▶ **DESCRIPTION OF THE TASK**:
The response should consist of the data below, copied exactly, with no pictures in it.

▶ **RECORDS PROVIDED**:
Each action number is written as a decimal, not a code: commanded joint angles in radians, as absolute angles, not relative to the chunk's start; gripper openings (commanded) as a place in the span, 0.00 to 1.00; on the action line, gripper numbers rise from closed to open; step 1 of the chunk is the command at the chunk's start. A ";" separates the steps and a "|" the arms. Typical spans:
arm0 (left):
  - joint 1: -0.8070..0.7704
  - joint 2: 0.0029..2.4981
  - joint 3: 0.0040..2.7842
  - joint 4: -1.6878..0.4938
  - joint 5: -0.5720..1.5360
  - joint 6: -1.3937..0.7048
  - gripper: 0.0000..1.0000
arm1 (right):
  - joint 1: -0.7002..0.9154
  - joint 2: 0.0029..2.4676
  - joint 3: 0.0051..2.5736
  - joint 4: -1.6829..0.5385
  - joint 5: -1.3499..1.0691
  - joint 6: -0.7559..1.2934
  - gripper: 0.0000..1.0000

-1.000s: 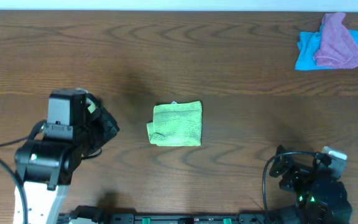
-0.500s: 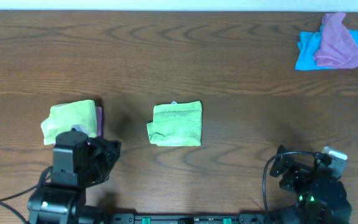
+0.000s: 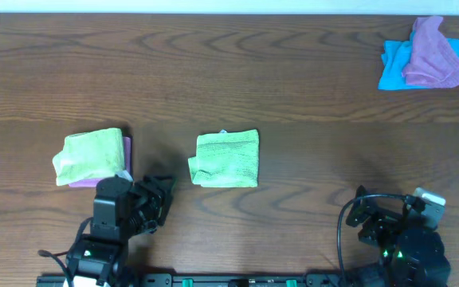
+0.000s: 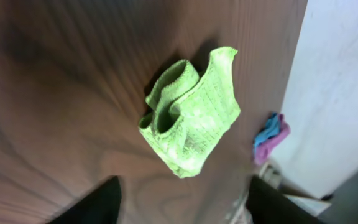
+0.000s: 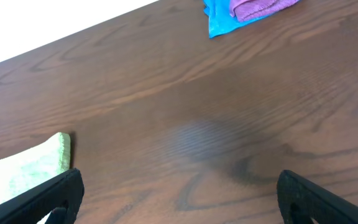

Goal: Fold the cloth
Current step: 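Reach the left gripper to the folded cloth's left edge and grasp it, then carry the folded cloth left with the left gripper onto the cloth stack, then lower the cloth onto the stack and open the left gripper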

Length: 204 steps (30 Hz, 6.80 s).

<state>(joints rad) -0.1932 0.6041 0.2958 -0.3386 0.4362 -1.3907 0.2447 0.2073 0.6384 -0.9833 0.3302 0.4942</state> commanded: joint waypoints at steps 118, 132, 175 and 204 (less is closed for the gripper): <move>-0.307 1.142 0.364 0.213 0.430 -1.134 0.06 | 0.229 0.203 0.633 -0.984 0.340 0.511 0.99; -0.067 1.052 0.738 -0.337 0.438 -0.852 0.06 | 0.229 0.203 0.633 -0.984 0.340 0.511 0.99; 0.434 1.237 0.915 -0.329 0.576 -0.652 0.05 | 0.229 0.203 0.633 -0.984 0.340 0.511 0.99; 0.506 1.236 0.915 -0.501 0.509 -0.570 0.06 | 0.229 0.203 0.633 -0.985 0.340 0.511 0.99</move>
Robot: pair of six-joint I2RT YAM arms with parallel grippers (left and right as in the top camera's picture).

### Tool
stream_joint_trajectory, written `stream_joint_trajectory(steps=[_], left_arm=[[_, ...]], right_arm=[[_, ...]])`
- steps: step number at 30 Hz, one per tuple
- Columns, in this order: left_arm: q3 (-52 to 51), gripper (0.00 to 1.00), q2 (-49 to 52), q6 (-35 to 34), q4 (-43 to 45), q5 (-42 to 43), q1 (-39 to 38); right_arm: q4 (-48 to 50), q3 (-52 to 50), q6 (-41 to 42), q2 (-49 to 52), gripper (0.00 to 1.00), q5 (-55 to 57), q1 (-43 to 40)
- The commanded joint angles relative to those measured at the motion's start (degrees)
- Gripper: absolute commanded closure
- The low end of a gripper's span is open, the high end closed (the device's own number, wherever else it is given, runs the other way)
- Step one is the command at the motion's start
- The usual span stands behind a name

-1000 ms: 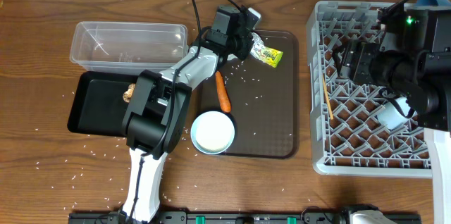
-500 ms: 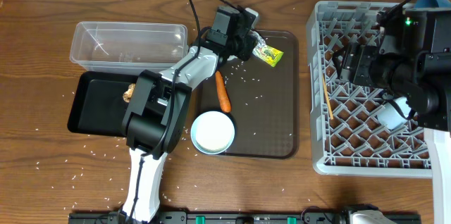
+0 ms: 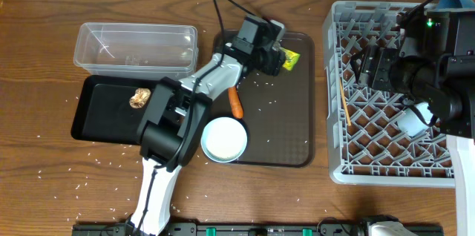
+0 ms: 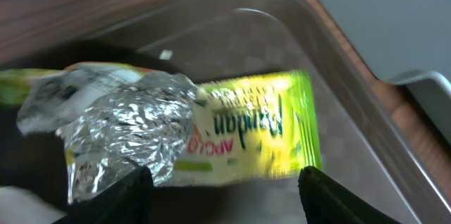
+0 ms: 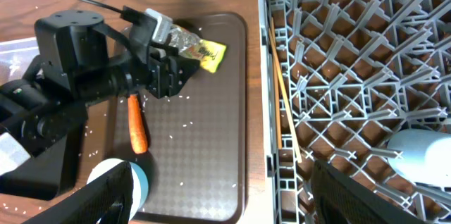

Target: Sort waste into correct bins and load items into the dishwasher rack

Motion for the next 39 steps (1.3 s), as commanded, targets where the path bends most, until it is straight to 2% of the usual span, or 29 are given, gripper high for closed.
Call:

▶ **FINISHED TASK**:
Each action number is written as a decimal, not a code: commanded joint angles in radians, as absolute angles, not relative to the chunk's start; gripper openings (commanded) as a place in the span, 0.00 to 1.00; on the action line, gripper numbers rise from closed to open; step 1 of the chunk is the command at the chunk's start. A ";" separates the steps and a "|" the arms. Typical spans:
arm0 (left):
  - joint 1: -0.8070..0.7704
  - joint 2: 0.0029..2.4981
  - joint 3: 0.0040..2.7842
  - joint 4: -1.6878..0.4938
  - joint 5: -0.5720..1.5360
  - joint 6: -1.3937..0.7048
  - gripper: 0.0000..1.0000
arm1 (right):
  - joint 1: -0.7002..0.9154
  - joint 2: 0.0029..2.4676
  - joint 3: 0.0051..2.5736
  - joint 4: -1.6829..0.5385
  - joint 5: -1.3499..1.0691
  - joint 6: -0.7559..1.2934
  - gripper: 0.0000..1.0000

-1.000s: 
-0.500s: 
+0.000s: 
+0.000s: 
+0.000s: 

Goal: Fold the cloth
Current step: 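Reach the left gripper to the folded cloth's left edge and grasp it, then carry the folded cloth left with the left gripper onto the cloth stack, then lower the cloth onto the stack and open the left gripper
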
Length: 204 steps (30 Hz, 6.80 s).

<state>(joints rad) -0.1932 0.6041 0.2958 -0.3386 0.4362 -1.3907 0.2447 0.2073 0.6384 -0.9833 0.3302 0.4942</state> commanded: joint waypoints at steps 118, 132, 175 and 204 (less is closed for the gripper): <move>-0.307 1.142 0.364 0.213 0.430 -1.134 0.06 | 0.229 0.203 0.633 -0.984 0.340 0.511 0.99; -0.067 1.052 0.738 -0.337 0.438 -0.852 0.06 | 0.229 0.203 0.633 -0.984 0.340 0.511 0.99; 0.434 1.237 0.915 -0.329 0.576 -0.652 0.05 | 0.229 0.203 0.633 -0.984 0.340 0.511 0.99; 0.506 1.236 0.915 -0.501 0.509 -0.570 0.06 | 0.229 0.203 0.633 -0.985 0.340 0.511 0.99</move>
Robot: pair of six-joint I2RT YAM arms with parallel grippers (left and right as in the top camera's picture).

### Tool
stream_joint_trajectory, written `stream_joint_trajectory(steps=[_], left_arm=[[_, ...]], right_arm=[[_, ...]])`
- steps: step number at 30 Hz, one per tuple
- Columns, in this order: left_arm: q3 (-52 to 51), gripper (0.00 to 1.00), q2 (-49 to 52), q6 (-35 to 34), q4 (-43 to 45), q5 (-42 to 43), q1 (-39 to 38); right_arm: q4 (-48 to 50), q3 (-52 to 50), q6 (-41 to 42), q2 (-49 to 52), gripper (0.00 to 1.00), q5 (-55 to 57), q1 (-43 to 40)
- The commanded joint angles relative to those measured at the motion's start (degrees)
- Gripper: absolute commanded closure
- The low end of a gripper's span is open, the high end closed (the device's own number, wherever else it is given, runs the other way)
- Step one is the command at the motion's start
- The usual span stands behind a name

-1000 ms: 
-500 ms: 
+0 ms: 
+0 ms: 
+0 ms: 

Target: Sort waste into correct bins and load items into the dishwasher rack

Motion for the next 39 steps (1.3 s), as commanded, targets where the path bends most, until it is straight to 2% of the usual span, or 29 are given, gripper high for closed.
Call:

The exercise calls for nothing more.